Assignment →
Pictures are to be excluded. Please print only the lines from the one containing "(375, 326) to (427, 280): 48" through the end of the data, exactly as they appear.

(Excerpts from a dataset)
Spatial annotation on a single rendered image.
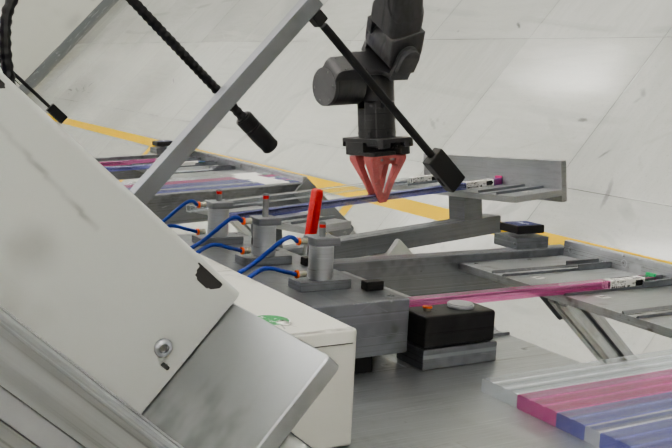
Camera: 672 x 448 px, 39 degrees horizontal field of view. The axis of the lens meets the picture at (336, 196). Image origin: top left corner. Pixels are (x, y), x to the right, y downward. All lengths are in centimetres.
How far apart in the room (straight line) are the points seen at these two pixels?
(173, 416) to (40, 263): 9
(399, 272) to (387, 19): 36
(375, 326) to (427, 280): 48
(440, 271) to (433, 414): 58
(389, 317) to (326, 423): 19
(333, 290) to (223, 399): 40
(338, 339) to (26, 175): 26
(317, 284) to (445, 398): 15
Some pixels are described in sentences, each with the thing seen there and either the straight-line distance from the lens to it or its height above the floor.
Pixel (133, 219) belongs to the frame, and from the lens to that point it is 46.
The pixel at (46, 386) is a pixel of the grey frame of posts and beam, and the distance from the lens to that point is 30.
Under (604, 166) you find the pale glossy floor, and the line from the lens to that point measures 274.
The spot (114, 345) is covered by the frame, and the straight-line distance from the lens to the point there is 47.
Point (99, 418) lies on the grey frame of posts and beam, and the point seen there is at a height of 148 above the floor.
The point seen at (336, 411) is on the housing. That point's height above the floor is 124.
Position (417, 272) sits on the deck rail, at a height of 90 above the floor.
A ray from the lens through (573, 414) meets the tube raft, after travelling 72.
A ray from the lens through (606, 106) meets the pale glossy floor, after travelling 295.
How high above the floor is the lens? 161
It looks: 27 degrees down
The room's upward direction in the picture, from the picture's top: 43 degrees counter-clockwise
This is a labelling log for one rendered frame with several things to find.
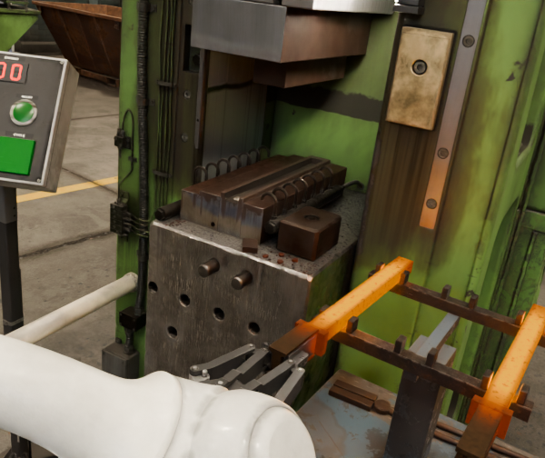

Result for this exercise →
(375, 326) to (427, 280): 48
(440, 271) to (433, 414): 58
(389, 317) to (326, 423): 19
(333, 290) to (223, 399): 40
(338, 339) to (26, 175): 26
(317, 284) to (445, 398): 15
Some pixels are described in sentences, each with the thing seen there and either the straight-line distance from the lens to it or its height above the floor.
Pixel (133, 219) belongs to the frame, and from the lens to that point it is 46.
The pixel at (46, 386) is a pixel of the grey frame of posts and beam, and the distance from the lens to that point is 30.
Under (604, 166) you find the pale glossy floor, and the line from the lens to that point measures 274.
The spot (114, 345) is covered by the frame, and the straight-line distance from the lens to the point there is 47.
Point (99, 418) lies on the grey frame of posts and beam, and the point seen there is at a height of 148 above the floor.
The point seen at (336, 411) is on the housing. That point's height above the floor is 124.
Position (417, 272) sits on the deck rail, at a height of 90 above the floor.
A ray from the lens through (573, 414) meets the tube raft, after travelling 72.
A ray from the lens through (606, 106) meets the pale glossy floor, after travelling 295.
How high above the floor is the lens? 161
It looks: 27 degrees down
The room's upward direction in the picture, from the picture's top: 43 degrees counter-clockwise
This is a labelling log for one rendered frame with several things to find.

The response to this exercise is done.